====== Dataset records

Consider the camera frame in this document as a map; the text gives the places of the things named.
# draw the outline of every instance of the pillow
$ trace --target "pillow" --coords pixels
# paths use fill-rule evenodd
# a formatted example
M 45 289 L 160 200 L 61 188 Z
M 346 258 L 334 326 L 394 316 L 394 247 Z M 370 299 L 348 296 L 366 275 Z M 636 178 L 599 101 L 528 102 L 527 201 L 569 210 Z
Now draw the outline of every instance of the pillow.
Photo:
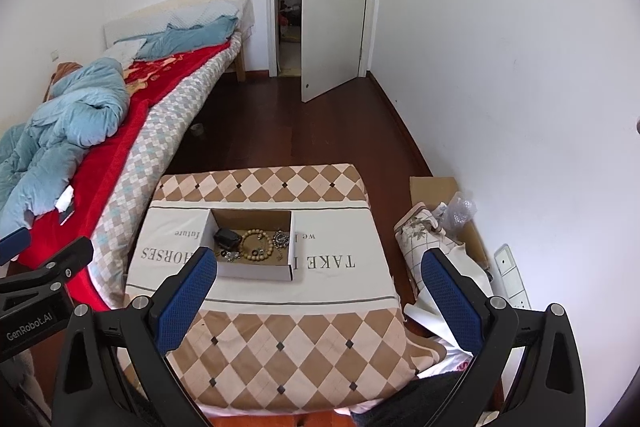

============

Activity
Find the line containing "Now draw the", then extract it and every line after it to the end of the data above, exactly and nothing else, without pictures.

Solved exercise
Now draw the outline of every instance of the pillow.
Photo:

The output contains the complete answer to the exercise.